Task material Start Marker
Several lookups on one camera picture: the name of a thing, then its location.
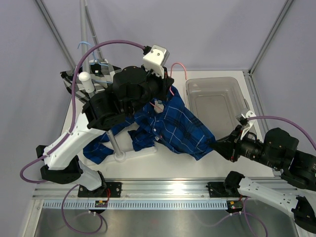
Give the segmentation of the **black white checkered shirt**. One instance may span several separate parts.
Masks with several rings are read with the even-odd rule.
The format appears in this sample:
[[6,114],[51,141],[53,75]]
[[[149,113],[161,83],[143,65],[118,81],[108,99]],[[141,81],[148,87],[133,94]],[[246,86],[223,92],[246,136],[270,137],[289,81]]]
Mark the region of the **black white checkered shirt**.
[[[113,83],[113,76],[122,69],[111,64],[102,62],[100,64],[90,64],[90,75],[95,88],[95,92],[99,93],[104,91]],[[74,70],[63,71],[60,76],[64,81],[64,85],[67,91],[72,93],[72,80],[74,75]],[[75,85],[75,97],[79,99],[82,103],[86,103],[89,100],[89,95],[85,91],[82,82],[77,78]]]

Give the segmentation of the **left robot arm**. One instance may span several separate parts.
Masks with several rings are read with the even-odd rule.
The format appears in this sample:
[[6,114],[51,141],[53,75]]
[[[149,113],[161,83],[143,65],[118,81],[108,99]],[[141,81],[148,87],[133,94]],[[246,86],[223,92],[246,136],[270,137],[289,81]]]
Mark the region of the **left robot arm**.
[[40,169],[42,179],[57,184],[77,183],[95,197],[102,196],[106,191],[102,173],[83,164],[78,153],[95,138],[140,111],[152,99],[165,100],[173,83],[166,67],[154,70],[129,66],[114,74],[113,83],[84,104],[70,131],[45,147],[44,166]]

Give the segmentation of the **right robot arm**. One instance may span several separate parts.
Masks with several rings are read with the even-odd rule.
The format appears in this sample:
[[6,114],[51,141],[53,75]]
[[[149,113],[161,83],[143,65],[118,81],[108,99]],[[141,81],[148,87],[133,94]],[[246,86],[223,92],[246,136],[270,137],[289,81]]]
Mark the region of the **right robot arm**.
[[240,157],[255,161],[279,172],[272,178],[295,188],[290,195],[268,188],[236,171],[230,171],[223,182],[224,192],[233,196],[255,198],[292,218],[307,232],[316,232],[316,157],[297,149],[298,139],[280,128],[269,130],[263,141],[242,136],[238,125],[230,135],[210,144],[226,160]]

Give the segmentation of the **blue plaid shirt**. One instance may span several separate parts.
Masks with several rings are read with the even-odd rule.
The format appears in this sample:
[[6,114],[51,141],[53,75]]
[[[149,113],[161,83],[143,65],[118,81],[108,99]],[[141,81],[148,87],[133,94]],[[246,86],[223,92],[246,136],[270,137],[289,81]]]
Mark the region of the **blue plaid shirt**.
[[211,144],[216,139],[212,132],[196,117],[185,104],[176,89],[172,86],[167,100],[162,102],[163,111],[154,110],[152,100],[133,117],[113,127],[114,135],[124,128],[136,123],[136,130],[128,131],[135,151],[150,148],[160,143],[176,154],[189,154],[200,160],[213,149]]

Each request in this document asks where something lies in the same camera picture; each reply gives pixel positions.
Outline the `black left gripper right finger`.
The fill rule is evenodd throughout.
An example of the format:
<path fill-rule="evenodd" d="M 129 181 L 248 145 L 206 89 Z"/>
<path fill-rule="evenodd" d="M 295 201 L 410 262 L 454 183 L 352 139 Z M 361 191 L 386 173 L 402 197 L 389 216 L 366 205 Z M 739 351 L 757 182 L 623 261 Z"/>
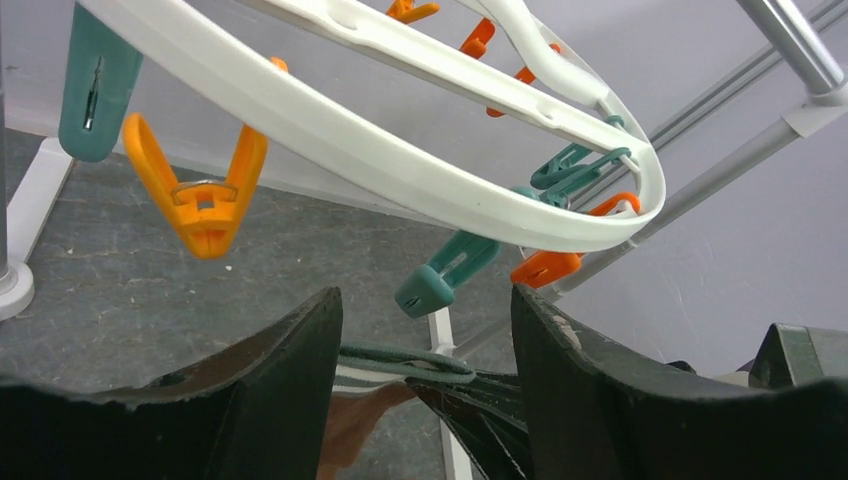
Task material End Marker
Exercise objective
Nothing in the entries above should change when they are printed again, except that the pictures are dropped.

Written response
Several lookups on one camera picture: the name of a thing, then its location.
Give the segmentation of the **black white checkered shirt**. One instance may span several separate parts.
Masks with several rings are read with the even-odd rule.
The format appears in this sample:
[[6,114],[51,141],[53,75]]
[[[149,113],[161,83],[143,65],[118,81],[108,99]],[[141,81],[148,87],[133,94]],[[246,86],[223,92],[246,136],[270,137],[289,81]]]
Mark the region of the **black white checkered shirt**.
[[[113,83],[113,76],[122,69],[111,64],[102,62],[100,64],[90,64],[90,75],[95,88],[95,92],[99,93],[104,91]],[[74,70],[63,71],[60,76],[64,81],[64,85],[67,91],[72,93],[72,80],[74,75]],[[75,85],[75,97],[79,99],[82,103],[86,103],[89,100],[89,95],[85,91],[82,82],[77,78]]]

Give the segmentation of the **left robot arm**. One instance may span several separate parts.
Masks with several rings are read with the even-odd rule.
The format appears in this sample:
[[6,114],[51,141],[53,75]]
[[[149,113],[161,83],[143,65],[118,81],[108,99]],[[141,81],[148,87],[133,94]],[[246,86],[223,92],[246,136],[270,137],[289,81]]]
Mark the region of the **left robot arm**.
[[40,169],[42,179],[57,184],[77,183],[95,197],[102,196],[106,191],[102,173],[83,164],[78,153],[95,138],[140,111],[152,99],[165,100],[173,83],[166,67],[154,70],[129,66],[114,74],[113,83],[84,104],[70,131],[45,147],[44,166]]

Give the segmentation of the **right robot arm**. One instance may span several separate parts.
Masks with several rings are read with the even-odd rule.
The format appears in this sample:
[[6,114],[51,141],[53,75]]
[[[149,113],[161,83],[143,65],[118,81],[108,99]],[[141,81],[148,87],[133,94]],[[246,86],[223,92],[246,136],[270,137],[289,81]]]
Mark the region of the **right robot arm**.
[[240,157],[255,161],[279,172],[272,178],[295,188],[290,195],[268,188],[236,171],[230,171],[223,182],[224,192],[233,196],[255,198],[292,218],[307,232],[316,232],[316,157],[297,149],[298,139],[280,128],[269,130],[263,141],[242,136],[238,125],[230,135],[210,144],[226,160]]

Give the segmentation of the **blue plaid shirt**. One instance may span several separate parts.
Masks with several rings are read with the even-odd rule.
The format appears in this sample:
[[6,114],[51,141],[53,75]]
[[[149,113],[161,83],[143,65],[118,81],[108,99]],[[141,81],[148,87],[133,94]],[[246,86],[223,92],[246,136],[270,137],[289,81]]]
Mark the region of the **blue plaid shirt**.
[[211,144],[216,139],[212,132],[196,117],[185,104],[176,89],[172,86],[167,100],[162,102],[163,111],[154,110],[152,100],[133,117],[113,127],[114,135],[124,128],[136,123],[136,130],[128,131],[135,151],[150,148],[160,143],[176,154],[189,154],[200,160],[213,149]]

Each request in this document asks where something lies in the same camera picture; each reply gives pixel positions.
Outline the `black left gripper right finger`.
The fill rule is evenodd throughout.
An example of the format:
<path fill-rule="evenodd" d="M 129 181 L 248 145 L 206 89 Z"/>
<path fill-rule="evenodd" d="M 295 201 L 410 262 L 454 183 L 352 139 Z M 361 191 L 386 173 L 402 197 L 389 216 L 366 205 Z M 739 351 L 757 182 L 623 261 Z"/>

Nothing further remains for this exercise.